Since the adoption of the EIP-1559 proposal, the quantity of currencies burned on the Ethereum network has hit 100,000 ETH. It took only 21 days for the second-largest blockchain, which destroys thousands of dollars per minute, to reach the aforementioned milestone. The Ether price, on the other hand, remained sluggish in the run-up to the event that the market appears to have chosen to overlook.

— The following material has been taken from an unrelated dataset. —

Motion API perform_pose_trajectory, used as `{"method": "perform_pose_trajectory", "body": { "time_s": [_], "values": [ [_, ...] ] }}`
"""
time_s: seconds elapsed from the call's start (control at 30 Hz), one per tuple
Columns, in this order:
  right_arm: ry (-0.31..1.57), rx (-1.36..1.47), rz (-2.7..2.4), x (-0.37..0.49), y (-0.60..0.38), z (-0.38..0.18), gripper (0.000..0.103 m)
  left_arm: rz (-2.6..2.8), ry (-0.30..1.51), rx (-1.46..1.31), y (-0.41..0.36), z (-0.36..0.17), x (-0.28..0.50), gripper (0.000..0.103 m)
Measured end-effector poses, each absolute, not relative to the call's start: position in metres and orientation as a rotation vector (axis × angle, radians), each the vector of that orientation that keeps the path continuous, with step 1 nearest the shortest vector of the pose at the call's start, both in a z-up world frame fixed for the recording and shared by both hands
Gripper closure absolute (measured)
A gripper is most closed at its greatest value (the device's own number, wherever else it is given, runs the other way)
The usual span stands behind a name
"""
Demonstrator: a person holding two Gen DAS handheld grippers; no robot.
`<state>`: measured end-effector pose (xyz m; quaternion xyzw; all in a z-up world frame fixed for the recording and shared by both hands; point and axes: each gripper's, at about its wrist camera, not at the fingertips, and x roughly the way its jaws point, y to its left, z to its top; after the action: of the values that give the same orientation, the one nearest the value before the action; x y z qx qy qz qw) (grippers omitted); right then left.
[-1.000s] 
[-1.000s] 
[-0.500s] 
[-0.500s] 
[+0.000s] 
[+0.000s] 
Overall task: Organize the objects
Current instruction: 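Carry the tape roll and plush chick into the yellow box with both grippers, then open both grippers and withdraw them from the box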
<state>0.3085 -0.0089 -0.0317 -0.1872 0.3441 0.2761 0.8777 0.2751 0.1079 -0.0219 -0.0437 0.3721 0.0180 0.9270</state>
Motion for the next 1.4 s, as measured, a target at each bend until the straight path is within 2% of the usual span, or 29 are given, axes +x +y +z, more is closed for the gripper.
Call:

The most prominent upgrade suggestion that came with the much-anticipated London hark fork, which was activated on Aug. 5, was EIP-1559.
The significant monetary policy shift is thought to be one of the fundamental catalysts for the Ether price, which experienced a significant surge in May. The fee-burning process has effectively transformed the Bitcoin into a deflationary asset, implying that its supply will continue to fall over time. Proponents of Ethereum often make light of the fact that they hold “ultra-sound” money.
According to analyst estimates, two million coins will be permanently removed from circulation throughout the coming year.
However, some critics contend that Ether’s monetary policy is excessively volatile. Previously, the Ethereum community was in a bind after failing to ascertain the exact total quantity of the second-largest cryptocurrency.
In comparison, Bitcoin is deflationary, with a maximum supply hard-capped at 21 million coins. Dogecoin is an inflationary currency, which implies it has an endless supply, similar to the US dollar and other government-backed currencies. While many members of the cryptocurrency community despise such monetary policy, supporters such as Elon Musk and Mark Cuban regard it as the meme’s main characteristic that allows it to become a viable mode of payment.
We’re getting closer to proof of stake (PoS)
The implementation of EIP-1559, on the other hand, was not without dispute. The key improvement was fiercely opposed by miners for obvious reasons: a big portion of their money is being lost. Since the “London” hard fork, they can only accept voluntary tips from users rather than recurring fees. The rest is being consumed by fire.
Currently, the biggest fee burner on the network is non-fungible token marketplace OpenSea, followed by automated market maker Uniswap. Prior to EIP-1559, miners received a percentage of every transaction, such as NFT purchases, which caused their revenues to skyrocket in early 2021.
Throwing miners under the bus makes sense given that Ethereum is migrating from the energy-guzzling proof of work (PoW) consensus mechanism to the more environmentally friendly proof of stake algorithm (PoS). When Ethereum 2.0 is released, stakers will be in charge of confirming transactions rather than miners.
According to ULTCOIN365, Ethereum co-founder Vitalik Buterin recently stated that he is more optimistic in the upcoming merger of Ethereum 1.0 with Ethereum 2.0, which is slated to take place next year following a series of delays.